Тор замолчал. Просто стоял, напряженный, глядя на нее тяжелым взглядом, как будто видел впервые.
– О чем ты думаешь? – тихо спросила она.
Он покачал головой из стороны в сторону.
– Ты вряд ли захочешь об этом знать.
– Я хочу.
– Я думаю, что обманывал себя все эти месяцы.
Почувствовав дрожь, словно только что вышла из теплого душа, она поняла, что разница температур здесь была не причем. Не в этот раз.
– В смысле?
– Сейчас не время это обсуждать.
Когда он повернулся, чтобы уйти, у нее возникло очень четкое ощущение, что больше она его не увидит. Никогда.

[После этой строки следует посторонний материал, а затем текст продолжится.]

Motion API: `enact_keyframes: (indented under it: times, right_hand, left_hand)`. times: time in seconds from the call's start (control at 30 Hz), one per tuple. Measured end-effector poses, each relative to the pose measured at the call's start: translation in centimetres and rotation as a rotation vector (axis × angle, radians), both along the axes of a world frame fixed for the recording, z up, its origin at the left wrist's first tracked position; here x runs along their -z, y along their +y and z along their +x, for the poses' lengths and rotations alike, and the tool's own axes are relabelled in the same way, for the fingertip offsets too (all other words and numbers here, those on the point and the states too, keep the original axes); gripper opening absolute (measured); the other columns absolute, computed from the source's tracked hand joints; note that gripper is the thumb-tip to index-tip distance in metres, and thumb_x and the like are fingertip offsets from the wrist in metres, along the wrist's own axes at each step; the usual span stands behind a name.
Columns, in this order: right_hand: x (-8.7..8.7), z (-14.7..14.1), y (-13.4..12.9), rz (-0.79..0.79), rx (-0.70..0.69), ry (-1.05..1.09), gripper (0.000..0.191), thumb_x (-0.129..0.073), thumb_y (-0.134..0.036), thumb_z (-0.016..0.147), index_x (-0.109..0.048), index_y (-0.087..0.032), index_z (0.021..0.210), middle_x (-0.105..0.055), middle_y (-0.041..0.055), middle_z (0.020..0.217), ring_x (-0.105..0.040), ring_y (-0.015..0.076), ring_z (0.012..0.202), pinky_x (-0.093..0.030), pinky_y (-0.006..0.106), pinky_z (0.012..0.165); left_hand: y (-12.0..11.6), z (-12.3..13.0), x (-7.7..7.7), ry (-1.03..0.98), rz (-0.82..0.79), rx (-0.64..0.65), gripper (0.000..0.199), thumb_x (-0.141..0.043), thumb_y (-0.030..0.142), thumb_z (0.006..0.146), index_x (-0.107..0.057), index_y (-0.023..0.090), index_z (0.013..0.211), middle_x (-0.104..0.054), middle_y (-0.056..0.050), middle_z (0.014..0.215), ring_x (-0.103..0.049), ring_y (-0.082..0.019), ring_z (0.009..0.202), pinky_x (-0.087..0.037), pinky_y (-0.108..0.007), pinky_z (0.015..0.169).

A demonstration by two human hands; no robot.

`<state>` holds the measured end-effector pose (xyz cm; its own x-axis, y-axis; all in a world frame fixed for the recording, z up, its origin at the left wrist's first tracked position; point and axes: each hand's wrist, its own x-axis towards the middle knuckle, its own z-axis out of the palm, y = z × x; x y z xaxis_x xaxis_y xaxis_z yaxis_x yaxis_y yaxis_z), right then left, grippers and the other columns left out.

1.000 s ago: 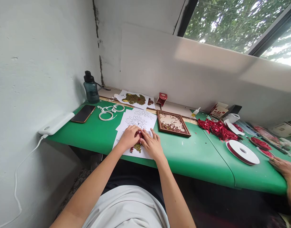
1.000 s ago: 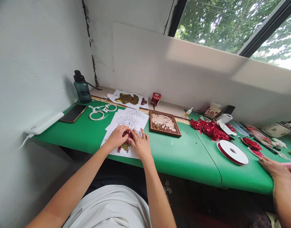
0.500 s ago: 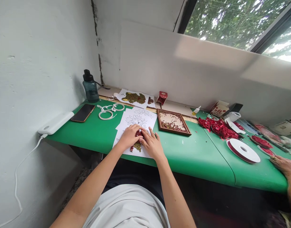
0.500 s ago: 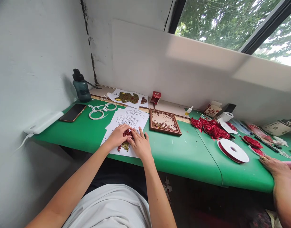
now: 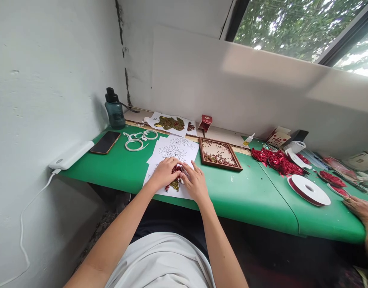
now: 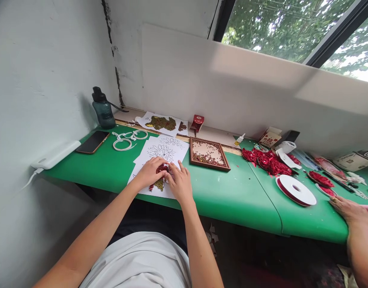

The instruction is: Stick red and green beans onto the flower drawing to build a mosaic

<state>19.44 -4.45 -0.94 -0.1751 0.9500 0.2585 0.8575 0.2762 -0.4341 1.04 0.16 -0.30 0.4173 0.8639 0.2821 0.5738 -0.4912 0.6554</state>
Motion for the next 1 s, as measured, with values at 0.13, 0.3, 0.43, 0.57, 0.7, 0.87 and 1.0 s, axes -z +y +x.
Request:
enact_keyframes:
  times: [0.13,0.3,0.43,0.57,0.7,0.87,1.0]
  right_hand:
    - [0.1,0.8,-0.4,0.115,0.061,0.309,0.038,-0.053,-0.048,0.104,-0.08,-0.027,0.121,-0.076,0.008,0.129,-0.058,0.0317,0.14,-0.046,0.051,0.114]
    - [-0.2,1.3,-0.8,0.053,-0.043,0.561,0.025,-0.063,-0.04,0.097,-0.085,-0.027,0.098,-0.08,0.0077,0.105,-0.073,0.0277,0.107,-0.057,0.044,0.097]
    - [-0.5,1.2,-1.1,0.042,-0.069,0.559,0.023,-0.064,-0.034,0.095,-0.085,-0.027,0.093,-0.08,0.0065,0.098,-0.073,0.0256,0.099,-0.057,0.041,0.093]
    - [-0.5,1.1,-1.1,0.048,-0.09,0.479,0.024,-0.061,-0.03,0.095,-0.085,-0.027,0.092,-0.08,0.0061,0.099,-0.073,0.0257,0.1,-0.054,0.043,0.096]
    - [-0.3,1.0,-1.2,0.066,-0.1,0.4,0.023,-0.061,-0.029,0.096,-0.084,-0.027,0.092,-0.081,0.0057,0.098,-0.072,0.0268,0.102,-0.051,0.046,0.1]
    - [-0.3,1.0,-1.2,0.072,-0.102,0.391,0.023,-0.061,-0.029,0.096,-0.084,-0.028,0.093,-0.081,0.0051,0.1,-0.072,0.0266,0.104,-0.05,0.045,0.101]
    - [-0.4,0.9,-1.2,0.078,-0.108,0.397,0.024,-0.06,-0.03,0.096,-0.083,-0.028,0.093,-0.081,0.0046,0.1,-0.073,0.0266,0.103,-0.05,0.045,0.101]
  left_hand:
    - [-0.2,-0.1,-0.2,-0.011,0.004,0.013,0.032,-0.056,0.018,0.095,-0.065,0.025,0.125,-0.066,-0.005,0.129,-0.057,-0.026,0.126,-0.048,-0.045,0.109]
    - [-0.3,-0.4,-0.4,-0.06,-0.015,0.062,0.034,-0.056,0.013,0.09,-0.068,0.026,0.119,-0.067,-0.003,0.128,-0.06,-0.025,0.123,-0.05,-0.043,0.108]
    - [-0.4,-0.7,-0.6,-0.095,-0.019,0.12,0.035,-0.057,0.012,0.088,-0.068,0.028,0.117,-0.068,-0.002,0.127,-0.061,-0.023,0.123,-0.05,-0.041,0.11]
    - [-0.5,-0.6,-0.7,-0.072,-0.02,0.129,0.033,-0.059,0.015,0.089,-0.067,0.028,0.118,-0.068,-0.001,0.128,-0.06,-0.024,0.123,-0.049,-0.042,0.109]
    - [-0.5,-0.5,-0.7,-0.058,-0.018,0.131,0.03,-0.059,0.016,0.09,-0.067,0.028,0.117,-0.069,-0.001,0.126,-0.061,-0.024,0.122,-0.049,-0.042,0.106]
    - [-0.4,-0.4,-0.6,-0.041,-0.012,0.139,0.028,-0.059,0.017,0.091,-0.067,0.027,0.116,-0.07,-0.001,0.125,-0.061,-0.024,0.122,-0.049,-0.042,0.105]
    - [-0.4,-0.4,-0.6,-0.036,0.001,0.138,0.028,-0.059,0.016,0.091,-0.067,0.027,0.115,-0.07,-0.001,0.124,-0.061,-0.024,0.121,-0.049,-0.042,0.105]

– Тор, – сказала Осень хриплым голосом. – Я ни в коем случае не манипулировала тобой, ты должен мне верить. Я не хотела, чтобы ты услужил мне, я бы никогда не заставила тебя пройти через это.
Спустя мгновение он оглянулся через плечо, и взгляд его был мертвым.
– Знаешь что? Да провались оно все в преисподнюю. Это даже хуже, что ты не захотела, чтобы я был с тобой в период твоей жажды. Ведь это означает, что ты психически больна.
– Прошу прощения, – Осень нахмурилась. – Но я абсолютно вменяема.
– Нет, это не так. Если бы ты была таковой, то ни за что не заставила бы себя пройти через подобное…
– Я просто не хотела, чтобы меня накачали лекарствами. Твои предположения крайне…
– Да ладно? Ну, приготовься, тебе действительно не понравится мой следующий вывод. Я начинаю думать, что ты со мной, чтобы наказать себя.
Она отшатнулась так резко, что шейные позвонки снова хрустнули.
– Я, безусловно, не…
– Нет наказания лучше, чем быть с мужчиной, который любит другую.
– Нет, я с тобой совсем не по этой причине.
– Откуда ты знаешь? Осень, ты веками строишь из себя мученицу. Ты была служанкой, горничной, прачкой… и трахала меня в течение последних нескольких месяцев, что возвращает нас к моему мнению о твоем безумии…
– Как смеешь ты судить о моих прегрешениях, – прошипела она. – Ты ничего не знаешь о том, что я думаю или чувствую!